Monday, January 12, 2015

Building a championship attitude

Let's begin today's discussion with two key facts: 1) not all champions have a championship attitude; and 2) you don't need to be a champion in order to possess a championship attitude.  If you're even moderately puzzled by these two statements, read on.
   Have you ever encountered or read about a champion who lacked a championship attitude?  Of course.  We all have.  In all sports and at all ages you can find gifted athletes who capture gold medals without ever living up to their potential.  They do just enough to get by, and they never seem to learn how to spell team.  And, yes, some of them even make it to the professional level, where they become frequently traded malcontents who blame their shortcomings on those around them.  You find these guys in the NBA, the NFL, and just about every pro team under the sun.  They're the woulda-coulda-shoulda crowd.  They would have, could have, and should have been great if only they had nurtured a championship attitude and pushed themselves to the limit.  But they didn't, and for that they blame everyone but the guy in the mirror.

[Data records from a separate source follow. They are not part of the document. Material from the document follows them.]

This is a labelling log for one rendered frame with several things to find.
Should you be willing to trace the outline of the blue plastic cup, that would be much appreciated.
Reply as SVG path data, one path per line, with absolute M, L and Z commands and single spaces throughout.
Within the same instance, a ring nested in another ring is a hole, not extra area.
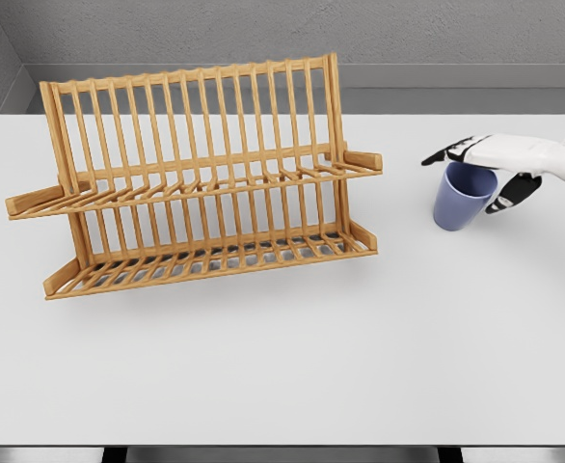
M 462 162 L 444 170 L 434 204 L 433 218 L 447 231 L 464 228 L 490 201 L 498 186 L 496 174 Z

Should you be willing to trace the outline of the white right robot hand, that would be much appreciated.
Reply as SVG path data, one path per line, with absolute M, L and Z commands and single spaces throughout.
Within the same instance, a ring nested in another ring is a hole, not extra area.
M 471 136 L 437 151 L 424 159 L 421 165 L 428 166 L 446 158 L 516 173 L 486 207 L 488 214 L 521 203 L 541 186 L 543 173 L 557 175 L 565 166 L 561 148 L 556 142 L 506 134 Z

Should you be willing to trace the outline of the wooden two-tier dish rack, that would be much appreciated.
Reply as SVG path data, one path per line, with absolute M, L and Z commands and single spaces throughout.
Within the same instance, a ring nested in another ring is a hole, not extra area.
M 43 82 L 56 185 L 11 219 L 64 215 L 47 299 L 370 256 L 347 182 L 383 171 L 342 132 L 335 54 Z

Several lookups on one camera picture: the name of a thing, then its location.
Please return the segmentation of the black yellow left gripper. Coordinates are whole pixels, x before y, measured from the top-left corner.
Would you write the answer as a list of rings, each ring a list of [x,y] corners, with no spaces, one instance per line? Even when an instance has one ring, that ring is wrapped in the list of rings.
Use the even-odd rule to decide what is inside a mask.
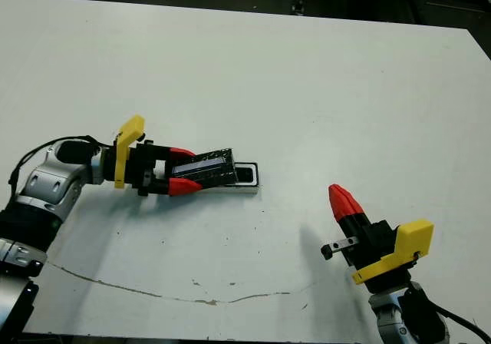
[[[140,196],[175,197],[201,191],[203,186],[194,180],[157,178],[154,169],[158,160],[185,160],[195,154],[191,150],[159,146],[152,140],[145,140],[144,125],[144,118],[134,115],[118,131],[114,145],[114,186],[124,188],[129,184]]]

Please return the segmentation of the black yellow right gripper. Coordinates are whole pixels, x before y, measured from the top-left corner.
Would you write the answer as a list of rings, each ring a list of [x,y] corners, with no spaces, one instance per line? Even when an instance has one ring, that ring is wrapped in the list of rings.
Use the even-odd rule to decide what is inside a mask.
[[[434,224],[421,219],[391,229],[385,220],[371,223],[361,205],[340,185],[330,185],[328,197],[345,238],[322,246],[321,255],[329,260],[342,253],[355,268],[353,281],[366,286],[369,293],[408,284],[409,269],[429,253]]]

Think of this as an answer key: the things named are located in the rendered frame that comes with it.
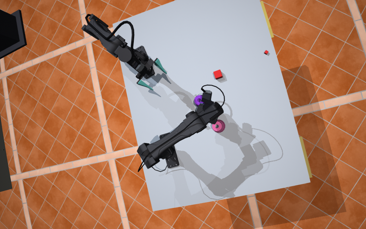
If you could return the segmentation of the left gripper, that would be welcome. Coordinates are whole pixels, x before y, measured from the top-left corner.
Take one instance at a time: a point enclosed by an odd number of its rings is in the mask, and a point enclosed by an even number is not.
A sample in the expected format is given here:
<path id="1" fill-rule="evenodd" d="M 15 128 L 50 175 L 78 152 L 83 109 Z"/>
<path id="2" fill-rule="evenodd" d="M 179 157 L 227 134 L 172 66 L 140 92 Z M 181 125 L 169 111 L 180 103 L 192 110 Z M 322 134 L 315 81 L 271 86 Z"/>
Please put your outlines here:
<path id="1" fill-rule="evenodd" d="M 150 69 L 150 67 L 154 64 L 156 65 L 159 69 L 161 69 L 165 74 L 167 74 L 167 72 L 163 69 L 161 62 L 159 61 L 158 58 L 156 58 L 154 61 L 150 58 L 149 61 L 144 61 L 141 57 L 136 56 L 136 58 L 141 61 L 145 67 L 143 68 L 143 70 L 141 72 L 138 72 L 138 74 L 136 75 L 136 78 L 138 78 L 138 85 L 144 86 L 149 88 L 150 90 L 153 90 L 149 85 L 147 85 L 145 82 L 141 81 L 141 79 L 143 78 L 143 76 L 147 73 L 147 71 Z M 136 70 L 137 66 L 139 65 L 136 61 L 131 61 L 129 64 L 131 67 L 133 67 L 133 69 Z M 158 66 L 159 65 L 159 66 Z M 146 71 L 147 70 L 147 71 Z"/>

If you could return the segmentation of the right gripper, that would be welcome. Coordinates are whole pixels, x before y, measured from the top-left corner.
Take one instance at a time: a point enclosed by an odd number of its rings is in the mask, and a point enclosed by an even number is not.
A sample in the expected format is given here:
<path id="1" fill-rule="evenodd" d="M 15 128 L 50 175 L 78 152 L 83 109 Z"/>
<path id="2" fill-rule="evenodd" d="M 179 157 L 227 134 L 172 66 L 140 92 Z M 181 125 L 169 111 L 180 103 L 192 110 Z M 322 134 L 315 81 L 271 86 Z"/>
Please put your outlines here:
<path id="1" fill-rule="evenodd" d="M 197 113 L 202 112 L 203 110 L 207 109 L 209 106 L 211 106 L 214 103 L 213 101 L 210 101 L 210 97 L 211 97 L 211 94 L 203 93 L 201 101 L 204 102 L 205 104 L 201 103 L 200 105 L 198 105 Z M 217 118 L 214 119 L 213 121 L 209 121 L 209 123 L 216 124 Z"/>

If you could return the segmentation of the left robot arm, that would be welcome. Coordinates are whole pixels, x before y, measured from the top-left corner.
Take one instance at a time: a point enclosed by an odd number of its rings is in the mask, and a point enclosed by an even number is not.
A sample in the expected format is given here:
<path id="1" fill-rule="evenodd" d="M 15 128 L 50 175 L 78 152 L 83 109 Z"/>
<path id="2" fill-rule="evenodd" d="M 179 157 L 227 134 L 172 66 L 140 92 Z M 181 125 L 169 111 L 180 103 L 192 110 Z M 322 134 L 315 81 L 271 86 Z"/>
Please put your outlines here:
<path id="1" fill-rule="evenodd" d="M 90 19 L 89 23 L 95 29 L 97 29 L 102 35 L 104 35 L 105 37 L 110 36 L 112 32 L 108 29 L 108 25 L 106 23 L 104 23 L 102 20 L 100 20 L 93 14 L 91 14 L 89 19 Z M 135 61 L 132 57 L 131 47 L 127 46 L 125 39 L 123 39 L 119 34 L 116 36 L 118 39 L 113 35 L 109 40 L 105 40 L 89 24 L 87 25 L 84 24 L 81 29 L 90 34 L 91 36 L 93 36 L 95 39 L 100 40 L 101 44 L 107 49 L 107 51 L 110 54 L 112 54 L 112 56 L 116 58 L 118 57 L 120 61 L 127 62 L 128 64 L 130 64 L 132 60 Z M 144 61 L 149 61 L 149 58 L 143 46 L 134 49 L 134 55 L 141 57 Z M 136 70 L 141 72 L 144 67 L 145 65 L 141 62 L 137 66 Z M 144 78 L 147 79 L 154 74 L 155 74 L 154 69 L 150 67 L 150 69 L 144 75 Z"/>

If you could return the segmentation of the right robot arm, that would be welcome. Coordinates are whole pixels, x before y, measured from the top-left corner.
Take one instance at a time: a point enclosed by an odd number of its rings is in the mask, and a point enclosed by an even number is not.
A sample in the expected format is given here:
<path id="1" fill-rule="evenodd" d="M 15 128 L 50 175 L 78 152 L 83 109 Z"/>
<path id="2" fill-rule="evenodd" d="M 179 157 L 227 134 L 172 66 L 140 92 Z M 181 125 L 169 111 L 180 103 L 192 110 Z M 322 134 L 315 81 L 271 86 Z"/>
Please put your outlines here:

    Fortunately there's another side to this coin.  We've all met or read about someone who was born without great athletic abilities yet whose accomplishments reflect an outsized championship attitude. A year ago I attended a New Jersey martial-arts tournament and had the incredible experience of watching a 50-something guy compete in both forms and weapons while sporting an artificial leg.  It gets better: at one point in his form, he removed the prosthesis, tossed it to the side, and did the rest of the form on one leg.  He would have been a champion in my book even if he hadn't captured two gold medals -- which, by the way, he did.
   But there are champions, many of them, who never win medals.  Some of them compete in tournaments, and some don't.  Yet they share some important championship characteristics.
     1.  They measure success not by medals or trophies but by personal achievement.   You know when, let's say, you've done your best form ever.  When everything comes together and you've done the best you've ever done, you're a winner.  You don't need a gold medal to feel like a champion.  You've done the best you could possibly do, and that's enough.  You then set the next goal and move on.  This is the mark of a championship attitude.
     2.  They applaud the success of others.  Honestly feeling good about the accomplishments of other competitors is more than just good sportsmanship.  It's a reflection of a championship attitude.  By respecting the hard work and talent of others, you acknowledge that all martial artists are part of something larger than themselves.  Another person's success doesn't diminish your achievements; it reinforces your commitment to your training and your personal goals.
     3.  They willingly share what they know.  When a competitor is willing to help you improve a technique -- perhaps showing you a more effective way to execute a particular form -- he or she is demonstrating a championship attitude.  The message is loud and clear: helping others master a martial art matters more to me than the risk of being outpointed.  Selflessness is the mark of a true champion.
   The secret to success in Taekwondo or other martial arts is really no secret.  Do the best you can.  Always.  You may never win a medal, but you can be widely recognized as a man or woman who always maintains a championship attitude.